Por ser rigurosos quizás sería más exacto denominar a las cosas que acontecen en estos tiempos como inimaginables, pero es que de tan inimaginables las habríamos situado a la altura de lo imposible. No hace más de dos, tres años, ateniéndonos a los más elementales juicios sintéticos que la mera observación nos induce, habríamos quedado paralizados por el asombro ante los hechos que este tiempo turbulento impone a nuestra existencia.
Una elemental intuición nos diría que si disponemos de algo que no es nuestro y somos por ello sometidos a enjuiciamiento, el encargado de administrar la ley nunca obligaría al perjudicado a responder del desfalco, pues en caso contrario dudaríamos de la honradez del garante de la ley o de su equilibrio mental. Piénsese en un fraude a la hacienda o directamente engañar al fisco y que éste tuviera que responder por el infractor como avalista que garantice la devolución de lo que al propio fisco se le ha sisado.
Ante los atónitos ojos de toda España el Parlamento de Cataluña ha avalado con los votos de la mayoría independentista que sea la propia administración catalana, perjudicada por la malversación hecha de sus recursos, responde con su patrimonio del dinero que se le ha sustraído para dedicarlo a fines sin justificación legal. Todo ello con el concurso y la cobertura jurídica de un llamado Consejo de Garantías Estatutarias, una especie de tribunal constitucional de bolsillo, que ha dado el visto bueno a una decisión en la que todo atisbo de sentido común ha sido abandonado a en pos del más sectario servicio al interés político de un poder con irrefrenables tendencias totalitarias. Esto demuestra en otro orden de cosas que la mejor forma de que no se cumplan las leyes es hacer muchas, así se puede elegir para quedar impune la que más conviene según el caso. Tanto órgano y organismo, tantas normas y reglamentos, tantos entes públicos o privados de titularidad pública, conforman el entramado perfecto para que el poder elija qué ley es más eficaz para su perpetuación.
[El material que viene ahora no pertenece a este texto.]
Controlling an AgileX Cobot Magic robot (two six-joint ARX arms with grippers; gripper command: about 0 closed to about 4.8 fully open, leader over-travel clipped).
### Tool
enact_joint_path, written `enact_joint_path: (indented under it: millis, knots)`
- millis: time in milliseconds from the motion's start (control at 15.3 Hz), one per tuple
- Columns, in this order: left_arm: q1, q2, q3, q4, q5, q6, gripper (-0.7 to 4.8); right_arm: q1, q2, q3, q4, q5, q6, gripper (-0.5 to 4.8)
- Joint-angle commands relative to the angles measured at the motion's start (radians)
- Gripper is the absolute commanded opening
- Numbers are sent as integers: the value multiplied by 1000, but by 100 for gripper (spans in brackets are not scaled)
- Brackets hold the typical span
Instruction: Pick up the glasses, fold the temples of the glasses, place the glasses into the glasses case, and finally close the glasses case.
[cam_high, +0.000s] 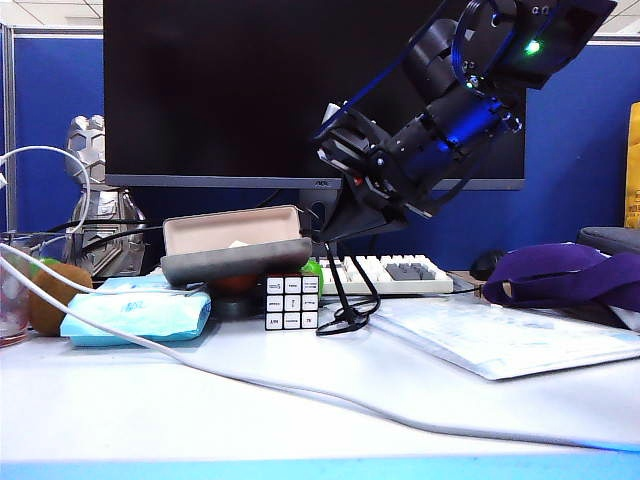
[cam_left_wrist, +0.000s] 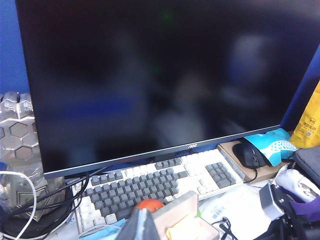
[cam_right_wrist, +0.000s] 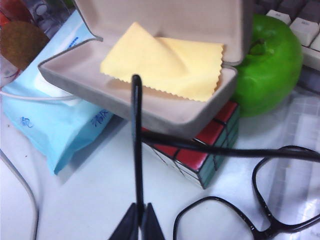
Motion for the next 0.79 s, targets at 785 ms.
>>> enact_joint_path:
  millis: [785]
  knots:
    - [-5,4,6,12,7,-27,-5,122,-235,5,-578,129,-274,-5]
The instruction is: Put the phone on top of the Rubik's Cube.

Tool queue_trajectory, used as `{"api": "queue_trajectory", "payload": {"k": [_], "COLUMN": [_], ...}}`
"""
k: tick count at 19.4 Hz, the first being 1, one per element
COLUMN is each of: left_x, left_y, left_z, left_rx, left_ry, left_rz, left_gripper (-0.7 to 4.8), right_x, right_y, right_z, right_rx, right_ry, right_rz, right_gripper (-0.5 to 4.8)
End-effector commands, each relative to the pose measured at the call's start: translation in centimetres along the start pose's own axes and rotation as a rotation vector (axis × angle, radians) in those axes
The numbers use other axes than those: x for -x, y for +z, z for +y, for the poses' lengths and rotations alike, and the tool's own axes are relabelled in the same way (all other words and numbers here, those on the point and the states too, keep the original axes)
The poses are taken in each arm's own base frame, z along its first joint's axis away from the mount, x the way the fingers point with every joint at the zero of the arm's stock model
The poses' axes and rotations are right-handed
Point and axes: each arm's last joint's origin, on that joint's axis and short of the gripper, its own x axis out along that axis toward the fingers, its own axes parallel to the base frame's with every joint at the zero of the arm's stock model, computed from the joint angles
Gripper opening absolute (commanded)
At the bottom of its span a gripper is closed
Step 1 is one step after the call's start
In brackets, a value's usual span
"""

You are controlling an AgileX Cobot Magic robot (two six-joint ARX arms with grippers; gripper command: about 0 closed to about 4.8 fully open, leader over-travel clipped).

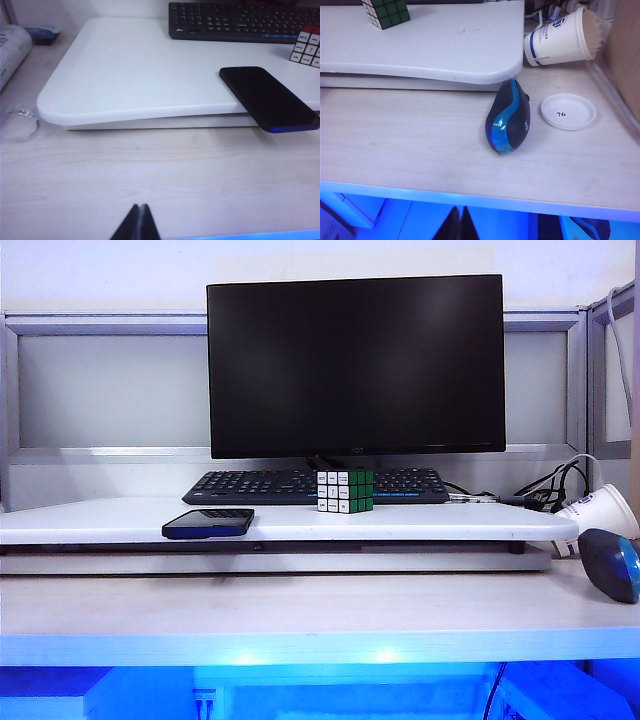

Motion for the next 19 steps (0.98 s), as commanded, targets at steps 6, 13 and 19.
{"api": "queue_trajectory", "payload": {"k": [6,13,19], "left_x": [0.0,0.0,0.2], "left_y": [-0.1,0.0,0.1], "left_z": [0.0,-0.4,-1.0], "left_rx": [-0.003,0.003,-0.001], "left_ry": [0.008,-0.138,-0.366], "left_rz": [0.005,0.001,0.003], "left_gripper": [-0.04,-0.04,-0.05], "right_x": [-0.1,-0.1,-0.1], "right_y": [-0.1,-0.1,0.4], "right_z": [0.0,0.0,0.4], "right_rx": [0.003,0.0,-0.06], "right_ry": [0.004,0.017,0.115], "right_rz": [-0.002,-0.002,-0.049], "right_gripper": [-0.05,-0.05,-0.05]}}
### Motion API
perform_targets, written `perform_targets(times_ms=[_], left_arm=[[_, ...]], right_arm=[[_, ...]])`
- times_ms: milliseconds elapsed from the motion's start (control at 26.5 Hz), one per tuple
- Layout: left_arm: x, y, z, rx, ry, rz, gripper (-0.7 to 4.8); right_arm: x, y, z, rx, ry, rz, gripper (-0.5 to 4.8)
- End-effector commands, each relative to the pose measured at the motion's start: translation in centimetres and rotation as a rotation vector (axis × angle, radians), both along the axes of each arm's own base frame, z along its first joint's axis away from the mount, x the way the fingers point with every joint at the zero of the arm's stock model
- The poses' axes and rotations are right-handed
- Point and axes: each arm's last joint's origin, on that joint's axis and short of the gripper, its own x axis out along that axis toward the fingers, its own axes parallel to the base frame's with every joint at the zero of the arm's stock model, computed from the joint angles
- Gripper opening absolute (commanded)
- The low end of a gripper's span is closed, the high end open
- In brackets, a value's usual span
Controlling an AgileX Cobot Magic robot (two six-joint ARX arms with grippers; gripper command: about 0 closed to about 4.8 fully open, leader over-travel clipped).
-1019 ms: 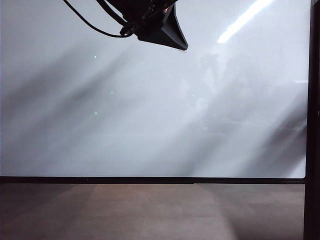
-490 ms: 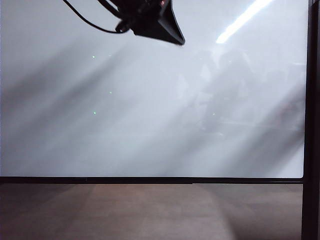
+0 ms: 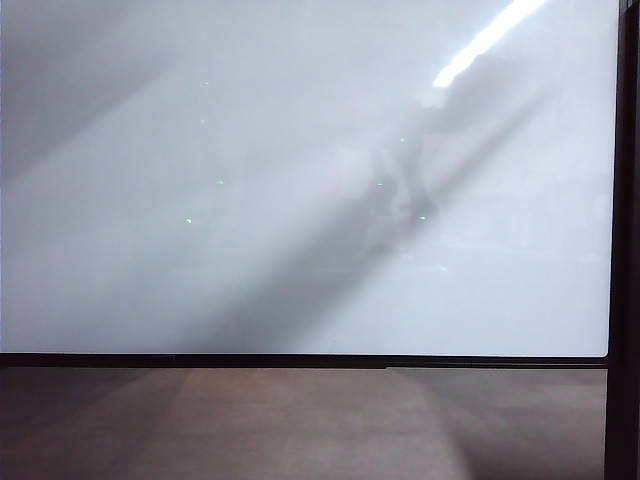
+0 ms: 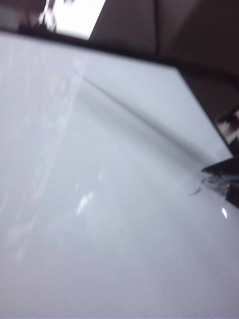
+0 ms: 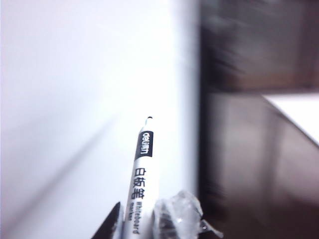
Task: Reach to the right to find the marker pen, pick it up, and write the number 4 on the whiteboard.
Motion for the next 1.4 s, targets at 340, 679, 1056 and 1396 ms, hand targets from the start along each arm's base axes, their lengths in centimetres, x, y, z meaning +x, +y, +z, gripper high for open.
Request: perform_targets(times_ms=[340, 679, 1056, 1396], left_arm=[[-0.2, 0.3, 0.1, 0.024, -0.006, 0.056, -0.05], [1.2, -1.5, -0.3, 0.018, -0.037, -0.166, -0.05], [5.7, -3.1, -3.1, 0.046, 0.061, 0.011, -0.05], [8.0, -3.4, -2.8, -0.042, -0.047, 0.070, -0.05]], right_arm=[[-0.6, 8.2, 5.7, 0.001, 0.008, 0.333, -0.03], [5.2, 10.5, 7.2, -0.030, 0.049, 0.349, -0.02], [8.7, 11.6, 7.4, -0.131, 0.057, 0.336, -0.02], [9.5, 11.8, 6.7, -0.152, 0.075, 0.318, -0.02]])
Ya se anunció en su día desde el poder central que este engorroso asunto de los gastos de la ensoñación independentista era un pedregal que había que ir limpiando para que el bucólico paseo del Gobierno cogido del brazo secesionista no acabara dando con ambos de bruces en el suelo. En ese sentido el celo gubernamental ha sido encomiable e incluso ha ido bastante más allá de una convencional amabilidad. De hecho, podría decirse que teniendo seguramente el Ejecutivo más laico de la democracia, tanto como el de la Segunda República pero con la cruz del IRPF para la Iglesia, ha resultado paradójicamente el más evangélico de todos porque sus reacciones antes los exabruptos del separatismo catalán han estado a caballo entre el estoicismo de los cristianos antes de ser devorados por los leones y la mansedumbre de quien cumple el mandato de poner la otra mejilla cada vez que recibe una bofetada, seguramente persuadido de que esa doctrina lleva a la salvación (del Gobierno). De cualquier modo, nadie debería poner en duda que esa paciencia de evocaciones franciscanas, por no abandonar el credo católico, busca el bien común y una paz social en la que el nacionalismo juega al parecer un rol imprescindible (aunque todo parece indicar por sus palabras que solo nos dejarán en paz si se separan lo que supondrá que los esfuerzos habrán sido en balde). No obstante, siguiendo con el mismo hilo doctrinal, también debería advertirse alguna vez a quienes sienten que su deber es procurar la escisión de Cataluña con el resto de España, ese otro apotegma que nos dice que “la medida que uséis, la usarán con vosotros” (Mateo 7,2). Y, por qué no, hacer mención al castizo “no todo el monte es orégano”, aunque solo sea porque parezca que nos queda por ahí un resto de esa autoestima de la que nuestros representantes se han ido dejando jirones a lo largo de décadas. Porque mientras haya un Gobierno que se diga de España y se presente como el alter ego de los españoles, tiene la obligación, por encima de la ideología que lo inspire, de mantener la integridad moral de todos los ciudadanos concretada en que la ley sea igual para todos, compromiso con este principio ineludible en este caso.
Garantizar con fondos públicos el pago de esos mismos fondos públicos malversados es un atropello no ya del derecho, concebido a fin de cuentas con tantos meandros, sino al sentido común más primario. La sensación del ciudadano de la calle ante semejante arbitrariedad, que no cabe calificar de disparate porque éste proviene de la torpeza o la ignorancia y aquélla de lo deliberado, resulta ser socialmente descorazonadora y conducente a la abdicación de cualquier responsabilidad hacia el cumplimiento del llamado contrato social. Ese que nos dicen hemos suscrito todos los ciudadanos para crear ese estado que Rawls concibió en libertad e igualdad y que debería garantizar el cumplimiento del acuerdo en términos de equidad que es la esencia de la justicia. “Pacta sunt servanda” y debe cumplirse lo firmado.